EXERCISE REQUIREMENTS — Each line in the data holding "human" should be listed.

● ● ● ●

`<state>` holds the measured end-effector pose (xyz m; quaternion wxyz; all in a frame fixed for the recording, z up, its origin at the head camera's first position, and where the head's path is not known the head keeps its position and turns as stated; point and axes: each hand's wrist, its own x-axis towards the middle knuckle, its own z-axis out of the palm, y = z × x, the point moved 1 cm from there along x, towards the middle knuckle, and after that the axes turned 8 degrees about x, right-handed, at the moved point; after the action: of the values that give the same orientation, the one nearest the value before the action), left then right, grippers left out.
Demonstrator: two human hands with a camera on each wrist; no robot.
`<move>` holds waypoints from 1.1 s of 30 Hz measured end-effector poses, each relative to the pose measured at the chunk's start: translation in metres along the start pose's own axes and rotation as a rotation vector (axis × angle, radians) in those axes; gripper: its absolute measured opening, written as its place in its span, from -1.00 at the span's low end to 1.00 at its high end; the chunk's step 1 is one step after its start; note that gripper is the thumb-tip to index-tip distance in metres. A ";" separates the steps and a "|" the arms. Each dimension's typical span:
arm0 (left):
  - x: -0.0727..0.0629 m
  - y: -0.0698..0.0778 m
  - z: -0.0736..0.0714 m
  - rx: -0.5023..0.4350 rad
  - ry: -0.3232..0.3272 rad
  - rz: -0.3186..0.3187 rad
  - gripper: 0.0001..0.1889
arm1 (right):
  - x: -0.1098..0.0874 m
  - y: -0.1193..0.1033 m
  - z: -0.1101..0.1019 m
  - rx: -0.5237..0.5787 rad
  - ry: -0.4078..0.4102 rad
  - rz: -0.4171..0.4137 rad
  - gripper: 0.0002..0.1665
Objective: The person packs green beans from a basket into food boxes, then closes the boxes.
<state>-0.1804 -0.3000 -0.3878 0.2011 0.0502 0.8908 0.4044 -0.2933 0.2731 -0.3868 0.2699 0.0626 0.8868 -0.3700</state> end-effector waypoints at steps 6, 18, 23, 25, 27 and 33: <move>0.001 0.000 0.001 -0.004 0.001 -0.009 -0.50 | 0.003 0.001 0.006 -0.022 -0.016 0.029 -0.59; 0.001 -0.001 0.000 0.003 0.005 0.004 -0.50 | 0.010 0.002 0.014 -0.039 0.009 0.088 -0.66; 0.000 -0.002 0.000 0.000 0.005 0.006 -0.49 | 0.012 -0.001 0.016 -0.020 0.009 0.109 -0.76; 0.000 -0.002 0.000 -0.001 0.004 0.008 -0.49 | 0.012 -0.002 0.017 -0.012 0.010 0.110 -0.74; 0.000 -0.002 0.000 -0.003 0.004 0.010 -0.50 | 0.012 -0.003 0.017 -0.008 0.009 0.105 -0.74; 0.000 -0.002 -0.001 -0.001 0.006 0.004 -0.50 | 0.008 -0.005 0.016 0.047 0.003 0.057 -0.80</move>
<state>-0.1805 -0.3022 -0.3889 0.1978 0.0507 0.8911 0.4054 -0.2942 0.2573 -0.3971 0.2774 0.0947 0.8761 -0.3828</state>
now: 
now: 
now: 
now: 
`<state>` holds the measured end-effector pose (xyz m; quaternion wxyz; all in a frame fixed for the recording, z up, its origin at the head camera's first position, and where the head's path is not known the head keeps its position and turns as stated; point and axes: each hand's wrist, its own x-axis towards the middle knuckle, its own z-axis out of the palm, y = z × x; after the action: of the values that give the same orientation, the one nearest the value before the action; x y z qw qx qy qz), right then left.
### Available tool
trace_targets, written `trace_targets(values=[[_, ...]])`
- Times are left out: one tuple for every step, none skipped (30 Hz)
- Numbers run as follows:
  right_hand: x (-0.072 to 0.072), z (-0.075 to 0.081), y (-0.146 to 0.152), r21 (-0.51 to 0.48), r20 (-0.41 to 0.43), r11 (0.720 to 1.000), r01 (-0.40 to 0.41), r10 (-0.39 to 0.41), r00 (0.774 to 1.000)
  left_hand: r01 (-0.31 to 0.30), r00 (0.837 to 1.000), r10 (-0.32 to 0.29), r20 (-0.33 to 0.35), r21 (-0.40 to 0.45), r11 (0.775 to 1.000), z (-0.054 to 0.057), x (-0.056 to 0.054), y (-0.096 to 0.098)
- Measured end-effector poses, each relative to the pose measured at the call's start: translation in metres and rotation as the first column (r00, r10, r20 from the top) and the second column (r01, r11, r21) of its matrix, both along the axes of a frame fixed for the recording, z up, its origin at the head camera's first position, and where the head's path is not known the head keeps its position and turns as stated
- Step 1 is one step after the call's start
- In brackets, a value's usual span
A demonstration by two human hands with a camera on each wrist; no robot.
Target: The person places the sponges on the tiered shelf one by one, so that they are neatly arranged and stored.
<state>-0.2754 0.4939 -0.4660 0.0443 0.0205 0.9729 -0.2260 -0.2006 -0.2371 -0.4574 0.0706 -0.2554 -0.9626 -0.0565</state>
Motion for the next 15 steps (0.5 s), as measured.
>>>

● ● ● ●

RESPONSE TO THE EXERCISE —
Demonstrator: two human hands with a camera on each wrist; no robot.
A demonstration by two human hands with a camera on each wrist; no robot.

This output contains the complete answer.